Strangers on a Train

by guest writer

Strangers on A Train 1951 
Strangers on a Train (1951) was developed during a period of decline for Alfred Hitchcock in the late 40’s, when Under Capricorn (1949) and Stage Fright (1950) didn’t do so well with the audiences. What Hitch did was focus his attention on what mattered to him, and that meant suspense. Beginning to adapt Patricia Highsmith’s novel, the director faced a lot of challenges, especially from writer Raymond Chandler. He ended up hiring Ben Hecht’s assitant, Czenzi Ormonde, to finish the screenplay.

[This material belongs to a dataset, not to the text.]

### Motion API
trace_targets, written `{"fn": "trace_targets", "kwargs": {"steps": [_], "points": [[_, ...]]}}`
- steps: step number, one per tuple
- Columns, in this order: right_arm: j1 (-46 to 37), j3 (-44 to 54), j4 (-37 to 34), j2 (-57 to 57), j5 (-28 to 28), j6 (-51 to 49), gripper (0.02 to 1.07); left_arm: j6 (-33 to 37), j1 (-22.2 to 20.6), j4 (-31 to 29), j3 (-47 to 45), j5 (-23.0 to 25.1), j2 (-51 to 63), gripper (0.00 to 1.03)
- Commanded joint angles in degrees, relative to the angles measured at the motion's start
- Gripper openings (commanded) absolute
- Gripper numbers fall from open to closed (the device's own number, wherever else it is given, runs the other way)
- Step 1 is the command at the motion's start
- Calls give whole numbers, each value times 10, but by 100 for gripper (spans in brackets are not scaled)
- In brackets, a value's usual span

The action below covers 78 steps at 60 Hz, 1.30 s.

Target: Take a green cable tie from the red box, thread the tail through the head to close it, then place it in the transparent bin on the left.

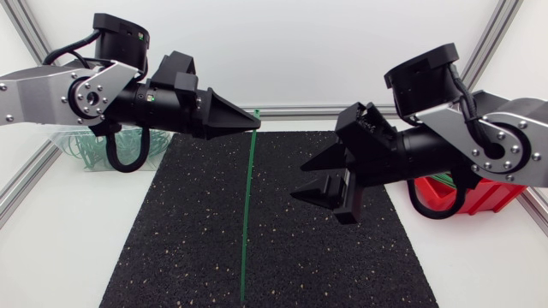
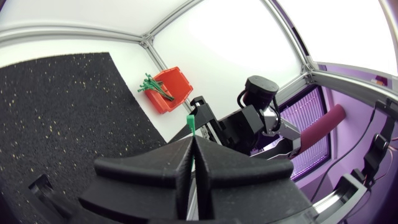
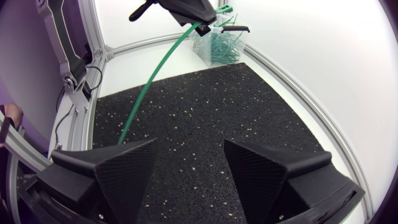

I find the opening one of the best in the history of cinema: the footsteps of Guy (Farley Granger) and Bruno (Robert Walker, one of the best villains in Hitchcock’s films), the two main characters, are seen walking towards each other in juxtaposition by mean of cross-cutting. The visuals bear Hitchcock’s trademark and we only get to see the faces of the two when their feet stumble by mistake on the train. The director chooses to emphasize their different personalities by simply showing their shoes and by associating an image of separating rails. It’s very interesting to observe how, throughout the film, the good guy, Guy, is shown to be less likeable than the bad guy, Bruno, an element Hitchcock will also use three years later in Dial M for Murder, when we, the viewers, seem more inclined to sympathise with Ray Milland, the bad guy, than with Robert Cummings. Over lunch in the train, Bruno begins to talk about and suggests “the perfect crime” by switching murders and that’s the starting point of this first rate crime thriller.

The tension plays out through the entire movie in a very constructive manner, whereas plausible situations become unknown facts when events occur in real time. Diversion is another Hitchcockian vehicle of ‘deceit’ that really pays off. Hitchcock proves once again that he is a technical master, trick shots are present everywhere and there are several sequences which have remained famous in cinema, like the scene reflected in the broken glasses. Robert Burks’ cinematography is at its usual high and Dimitri Tiomkin’s music only completes the picture.